Since 2015, Vietnam has implemented various measures to strengthen its legal framework and enhance the efficiency of market governance. This has resulted in improved government management in taxation, investment, competition and e-commerce. Tax loopholes on indirect transfers have been closed, stronger rules on investment and competition are leveling the playing field, and clear frameworks for e-commerce have been established.

Key Legal Issues

Business activities are categorized according to the Vietnam Standard Industrial Classification. These classifications determine the necessary licenses, permits and regulations for operating businesses, as well as guidelines for foreign investors looking to invest in specific sectors.

Foreign investment restrictions, which are based on business activities, include limitations on foreign ownership, and conditions imposed on foreign investors such as shareholding or operations requirements. These restrictions are governed by both international treaties that Vietnam has signed and domestic laws.

Some examples of foreign investment restrictions include the following:

  • Foreign investors can only own up to 99.99% of the capital of an advertising business;
  • Foreign-invested enterprises may only purchase buildings for their own use and cannot sublease them to others;
  • Foreign owners of 100% foreign-owned banks must have a financial capacity of at least USD 10 billion in assets; and
  • Foreign investors in hospital projects must capitalize the projects with at least USD 20 million in investment capital.
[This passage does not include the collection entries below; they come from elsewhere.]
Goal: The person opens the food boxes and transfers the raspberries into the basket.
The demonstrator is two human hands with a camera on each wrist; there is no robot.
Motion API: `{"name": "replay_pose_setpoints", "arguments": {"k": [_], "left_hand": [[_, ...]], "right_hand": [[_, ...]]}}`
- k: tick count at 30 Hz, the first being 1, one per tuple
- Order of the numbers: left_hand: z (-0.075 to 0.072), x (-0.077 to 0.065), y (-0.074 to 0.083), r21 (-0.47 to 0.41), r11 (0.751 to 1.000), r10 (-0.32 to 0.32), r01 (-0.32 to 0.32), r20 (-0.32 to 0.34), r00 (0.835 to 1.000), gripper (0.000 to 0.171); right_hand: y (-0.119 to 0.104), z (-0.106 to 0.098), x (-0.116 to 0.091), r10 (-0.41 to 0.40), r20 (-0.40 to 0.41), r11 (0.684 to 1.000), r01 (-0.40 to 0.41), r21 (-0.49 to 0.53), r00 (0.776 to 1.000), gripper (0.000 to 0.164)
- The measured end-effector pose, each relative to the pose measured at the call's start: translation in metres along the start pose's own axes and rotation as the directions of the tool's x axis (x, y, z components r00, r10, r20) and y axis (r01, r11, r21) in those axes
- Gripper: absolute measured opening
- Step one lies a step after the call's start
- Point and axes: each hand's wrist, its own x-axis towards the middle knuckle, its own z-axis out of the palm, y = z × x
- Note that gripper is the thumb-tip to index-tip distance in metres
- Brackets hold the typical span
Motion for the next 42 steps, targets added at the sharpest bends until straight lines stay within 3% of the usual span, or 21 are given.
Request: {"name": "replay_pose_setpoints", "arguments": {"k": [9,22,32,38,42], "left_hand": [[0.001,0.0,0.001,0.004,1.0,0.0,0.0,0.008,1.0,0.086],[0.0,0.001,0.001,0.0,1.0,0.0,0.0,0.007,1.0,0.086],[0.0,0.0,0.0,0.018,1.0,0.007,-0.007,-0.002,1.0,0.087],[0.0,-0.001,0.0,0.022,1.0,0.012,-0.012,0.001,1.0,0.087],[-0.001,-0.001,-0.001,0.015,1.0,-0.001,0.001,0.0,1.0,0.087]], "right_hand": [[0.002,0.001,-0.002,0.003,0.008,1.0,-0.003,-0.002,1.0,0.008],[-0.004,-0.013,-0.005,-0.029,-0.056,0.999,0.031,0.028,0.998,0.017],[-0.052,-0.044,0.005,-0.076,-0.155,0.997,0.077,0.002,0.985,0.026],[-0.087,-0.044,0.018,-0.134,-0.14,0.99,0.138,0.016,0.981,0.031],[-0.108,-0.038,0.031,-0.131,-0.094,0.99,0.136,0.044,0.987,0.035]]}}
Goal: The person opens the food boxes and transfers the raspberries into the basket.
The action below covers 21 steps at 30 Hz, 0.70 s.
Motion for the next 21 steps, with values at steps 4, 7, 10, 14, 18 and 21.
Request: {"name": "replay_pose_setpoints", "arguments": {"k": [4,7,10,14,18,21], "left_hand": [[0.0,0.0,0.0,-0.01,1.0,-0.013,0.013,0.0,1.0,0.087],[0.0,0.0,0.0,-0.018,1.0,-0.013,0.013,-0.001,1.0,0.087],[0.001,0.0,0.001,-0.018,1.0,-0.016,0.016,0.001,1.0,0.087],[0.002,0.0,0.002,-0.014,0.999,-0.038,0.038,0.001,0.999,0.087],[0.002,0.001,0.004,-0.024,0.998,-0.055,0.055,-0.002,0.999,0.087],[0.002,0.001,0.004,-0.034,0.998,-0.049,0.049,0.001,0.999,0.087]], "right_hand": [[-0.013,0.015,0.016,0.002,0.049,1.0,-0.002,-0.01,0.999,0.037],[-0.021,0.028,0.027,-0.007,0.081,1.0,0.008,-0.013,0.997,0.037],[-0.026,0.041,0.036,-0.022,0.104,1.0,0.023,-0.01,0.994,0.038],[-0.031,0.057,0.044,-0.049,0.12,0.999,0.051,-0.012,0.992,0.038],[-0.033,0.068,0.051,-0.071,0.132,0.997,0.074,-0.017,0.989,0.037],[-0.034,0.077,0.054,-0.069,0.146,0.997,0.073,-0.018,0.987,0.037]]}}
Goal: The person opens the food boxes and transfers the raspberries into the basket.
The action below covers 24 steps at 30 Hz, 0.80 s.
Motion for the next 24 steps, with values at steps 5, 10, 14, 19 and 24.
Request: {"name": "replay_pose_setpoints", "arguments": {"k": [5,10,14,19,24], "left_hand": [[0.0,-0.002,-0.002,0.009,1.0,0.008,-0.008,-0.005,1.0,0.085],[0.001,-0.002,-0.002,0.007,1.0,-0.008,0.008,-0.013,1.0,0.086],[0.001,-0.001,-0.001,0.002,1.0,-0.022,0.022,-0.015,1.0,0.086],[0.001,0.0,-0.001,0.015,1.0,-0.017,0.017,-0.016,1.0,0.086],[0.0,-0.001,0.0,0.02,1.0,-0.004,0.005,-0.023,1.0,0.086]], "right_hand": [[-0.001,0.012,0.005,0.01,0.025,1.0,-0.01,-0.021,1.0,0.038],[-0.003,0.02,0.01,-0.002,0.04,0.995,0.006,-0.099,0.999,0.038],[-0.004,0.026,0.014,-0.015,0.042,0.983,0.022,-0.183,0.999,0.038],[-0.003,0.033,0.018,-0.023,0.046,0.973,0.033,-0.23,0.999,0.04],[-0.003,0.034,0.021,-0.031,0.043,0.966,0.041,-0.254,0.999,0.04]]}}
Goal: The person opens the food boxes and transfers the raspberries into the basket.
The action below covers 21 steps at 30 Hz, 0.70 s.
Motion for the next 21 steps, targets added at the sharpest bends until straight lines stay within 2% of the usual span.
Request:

Accordingly, M&A transactions for foreign investors require more effort, as they cannot acquire target companies and assets as easily as local investors. This protects local businesses that may not have the scale and size to compete with global players, giving them time to grow and develop.

Vietnamese regulatory bodies such as the Departments of Planning and Investment, the Ministry of Planning and Investment, the National Competition Commission and other authorities act as gatekeepers, assessing foreign investors’ financial capacity and market effects of M&A transactions before allowing parties to proceed. They also issue approvals for the movement of bank funds and the transfer of legal ownership.

Some foreign investors invest lots of time and money in novel deal structuring so they can invest in targets without foreign investment restrictions. Therefore, Vietnamese regulators learn and adapt.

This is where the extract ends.